== Task goal ==
Starting with the line containing "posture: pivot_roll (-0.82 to" and going on through the line containing "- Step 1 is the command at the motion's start", return the lines of the data below exactly, and only those.

::: Data shown :::

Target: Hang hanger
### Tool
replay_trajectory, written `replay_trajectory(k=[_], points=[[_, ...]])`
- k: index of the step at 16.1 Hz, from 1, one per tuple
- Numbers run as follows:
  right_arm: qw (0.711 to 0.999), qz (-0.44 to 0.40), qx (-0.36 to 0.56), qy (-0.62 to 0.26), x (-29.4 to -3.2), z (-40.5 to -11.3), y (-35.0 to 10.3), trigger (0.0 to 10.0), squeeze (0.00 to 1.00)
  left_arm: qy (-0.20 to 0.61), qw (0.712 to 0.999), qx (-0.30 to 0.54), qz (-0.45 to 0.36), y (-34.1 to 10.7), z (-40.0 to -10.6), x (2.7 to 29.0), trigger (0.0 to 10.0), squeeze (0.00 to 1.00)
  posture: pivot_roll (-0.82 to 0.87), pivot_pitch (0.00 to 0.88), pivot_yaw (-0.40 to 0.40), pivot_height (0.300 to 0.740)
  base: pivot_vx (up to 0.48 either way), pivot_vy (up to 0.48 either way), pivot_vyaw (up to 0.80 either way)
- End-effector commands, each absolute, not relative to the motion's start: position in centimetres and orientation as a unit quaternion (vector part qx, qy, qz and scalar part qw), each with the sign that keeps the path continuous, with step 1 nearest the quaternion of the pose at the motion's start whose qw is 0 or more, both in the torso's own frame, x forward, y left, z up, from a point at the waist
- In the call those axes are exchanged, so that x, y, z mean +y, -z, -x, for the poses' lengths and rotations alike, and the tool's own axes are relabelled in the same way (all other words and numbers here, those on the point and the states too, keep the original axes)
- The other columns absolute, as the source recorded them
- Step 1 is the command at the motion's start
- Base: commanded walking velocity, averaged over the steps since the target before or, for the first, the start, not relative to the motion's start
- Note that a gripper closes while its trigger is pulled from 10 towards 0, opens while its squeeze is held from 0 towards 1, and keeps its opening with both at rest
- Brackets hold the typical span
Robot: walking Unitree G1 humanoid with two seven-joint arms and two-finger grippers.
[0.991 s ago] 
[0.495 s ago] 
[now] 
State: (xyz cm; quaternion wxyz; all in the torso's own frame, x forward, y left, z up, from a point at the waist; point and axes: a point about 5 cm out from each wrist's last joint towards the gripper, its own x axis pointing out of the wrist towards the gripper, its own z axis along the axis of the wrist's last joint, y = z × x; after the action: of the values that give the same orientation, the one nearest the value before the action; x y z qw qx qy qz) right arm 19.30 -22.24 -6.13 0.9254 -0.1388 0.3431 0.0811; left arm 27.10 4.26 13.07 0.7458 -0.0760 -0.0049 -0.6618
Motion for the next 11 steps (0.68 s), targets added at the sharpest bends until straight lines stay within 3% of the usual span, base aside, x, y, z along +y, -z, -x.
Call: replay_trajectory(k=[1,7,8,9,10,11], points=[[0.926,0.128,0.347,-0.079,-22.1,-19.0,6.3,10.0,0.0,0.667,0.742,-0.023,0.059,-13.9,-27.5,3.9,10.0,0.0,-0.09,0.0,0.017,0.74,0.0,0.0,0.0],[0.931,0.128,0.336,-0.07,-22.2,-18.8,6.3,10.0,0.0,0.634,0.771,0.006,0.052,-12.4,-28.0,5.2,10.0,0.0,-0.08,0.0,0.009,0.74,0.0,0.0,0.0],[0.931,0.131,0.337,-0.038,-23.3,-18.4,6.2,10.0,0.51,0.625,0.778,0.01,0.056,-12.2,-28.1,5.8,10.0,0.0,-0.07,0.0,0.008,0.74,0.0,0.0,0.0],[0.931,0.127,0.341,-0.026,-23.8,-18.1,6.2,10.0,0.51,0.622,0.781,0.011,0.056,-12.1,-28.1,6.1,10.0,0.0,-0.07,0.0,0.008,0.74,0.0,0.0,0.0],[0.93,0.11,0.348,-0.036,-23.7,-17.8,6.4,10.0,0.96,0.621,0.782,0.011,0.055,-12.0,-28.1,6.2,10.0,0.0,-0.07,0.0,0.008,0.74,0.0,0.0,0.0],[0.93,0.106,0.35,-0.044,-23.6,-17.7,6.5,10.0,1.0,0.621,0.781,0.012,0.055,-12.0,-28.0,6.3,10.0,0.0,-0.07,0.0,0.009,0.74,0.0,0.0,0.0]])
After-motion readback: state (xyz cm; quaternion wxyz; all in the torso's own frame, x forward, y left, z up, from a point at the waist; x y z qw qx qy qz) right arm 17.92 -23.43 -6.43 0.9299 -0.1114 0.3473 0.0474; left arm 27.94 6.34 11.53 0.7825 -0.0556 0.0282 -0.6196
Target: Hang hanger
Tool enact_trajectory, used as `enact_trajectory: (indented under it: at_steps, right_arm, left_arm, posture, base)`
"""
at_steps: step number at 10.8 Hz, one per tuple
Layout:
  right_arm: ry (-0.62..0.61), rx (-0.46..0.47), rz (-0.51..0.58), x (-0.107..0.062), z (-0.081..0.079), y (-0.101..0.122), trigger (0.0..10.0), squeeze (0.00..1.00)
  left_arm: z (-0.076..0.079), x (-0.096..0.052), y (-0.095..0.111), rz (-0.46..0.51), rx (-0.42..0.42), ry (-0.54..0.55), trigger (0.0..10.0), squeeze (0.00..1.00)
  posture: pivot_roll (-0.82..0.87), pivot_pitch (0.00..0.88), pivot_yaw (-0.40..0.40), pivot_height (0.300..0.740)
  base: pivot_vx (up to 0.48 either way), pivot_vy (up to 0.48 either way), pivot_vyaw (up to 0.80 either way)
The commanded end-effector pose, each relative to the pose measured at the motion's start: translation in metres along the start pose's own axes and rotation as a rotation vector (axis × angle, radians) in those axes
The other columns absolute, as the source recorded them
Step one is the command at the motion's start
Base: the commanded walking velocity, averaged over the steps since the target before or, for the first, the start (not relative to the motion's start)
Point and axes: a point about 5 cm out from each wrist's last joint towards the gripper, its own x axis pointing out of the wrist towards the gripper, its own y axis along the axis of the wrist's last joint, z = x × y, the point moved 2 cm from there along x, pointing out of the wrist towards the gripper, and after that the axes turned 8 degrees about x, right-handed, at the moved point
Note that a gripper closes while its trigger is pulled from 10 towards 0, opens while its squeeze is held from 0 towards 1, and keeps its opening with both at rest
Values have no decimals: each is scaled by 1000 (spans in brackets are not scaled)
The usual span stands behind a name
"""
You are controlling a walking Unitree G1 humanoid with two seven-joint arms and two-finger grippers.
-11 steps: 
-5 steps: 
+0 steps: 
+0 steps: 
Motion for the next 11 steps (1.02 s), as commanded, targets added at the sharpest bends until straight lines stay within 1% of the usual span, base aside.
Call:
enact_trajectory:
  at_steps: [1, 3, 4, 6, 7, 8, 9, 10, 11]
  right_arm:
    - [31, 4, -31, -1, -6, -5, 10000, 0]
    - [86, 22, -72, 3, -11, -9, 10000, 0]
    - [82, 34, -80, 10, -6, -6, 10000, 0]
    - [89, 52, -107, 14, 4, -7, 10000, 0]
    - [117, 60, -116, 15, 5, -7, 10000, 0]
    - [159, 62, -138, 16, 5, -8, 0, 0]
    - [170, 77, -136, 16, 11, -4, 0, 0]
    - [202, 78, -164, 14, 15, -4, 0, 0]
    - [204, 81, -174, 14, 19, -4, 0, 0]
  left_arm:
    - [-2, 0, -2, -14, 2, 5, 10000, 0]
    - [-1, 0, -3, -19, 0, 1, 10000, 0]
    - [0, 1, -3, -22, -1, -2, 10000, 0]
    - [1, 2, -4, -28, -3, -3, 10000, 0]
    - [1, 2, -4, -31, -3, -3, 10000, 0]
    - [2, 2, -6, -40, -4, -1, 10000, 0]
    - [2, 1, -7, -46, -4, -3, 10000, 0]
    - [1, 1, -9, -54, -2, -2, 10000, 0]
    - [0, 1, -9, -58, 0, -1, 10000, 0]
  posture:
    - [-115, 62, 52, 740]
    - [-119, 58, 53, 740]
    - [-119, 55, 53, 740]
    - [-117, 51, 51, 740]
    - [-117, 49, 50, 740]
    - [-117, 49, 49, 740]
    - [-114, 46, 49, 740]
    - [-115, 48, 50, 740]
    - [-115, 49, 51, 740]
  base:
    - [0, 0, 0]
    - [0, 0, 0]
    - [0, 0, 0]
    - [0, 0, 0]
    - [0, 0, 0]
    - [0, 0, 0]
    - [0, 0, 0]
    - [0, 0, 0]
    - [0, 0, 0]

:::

== Exercise answer ==
  posture: pivot_roll (-0.82 to 0.87), pivot_pitch (0.00 to 0.88), pivot_yaw (-0.40 to 0.40), pivot_height (0.300 to 0.740)
  base: pivot_vx (up to 0.48 either way), pivot_vy (up to 0.48 either way), pivot_vyaw (up to 0.80 either way)
- End-effector commands, each absolute, not relative to the motion's start: position in centimetres and orientation as a unit quaternion (vector part qx, qy, qz and scalar part qw), each with the sign that keeps the path continuous, with step 1 nearest the quaternion of the pose at the motion's start whose qw is 0 or more, both in the torso's own frame, x forward, y left, z up, from a point at the waist
- In the call those axes are exchanged, so that x, y, z mean +y, -z, -x, for the poses' lengths and rotations alike, and the tool's own axes are relabelled in the same way (all other words and numbers here, those on the point and the states too, keep the original axes)
- The other columns absolute, as the source recorded them
- Step 1 is the command at the motion's start

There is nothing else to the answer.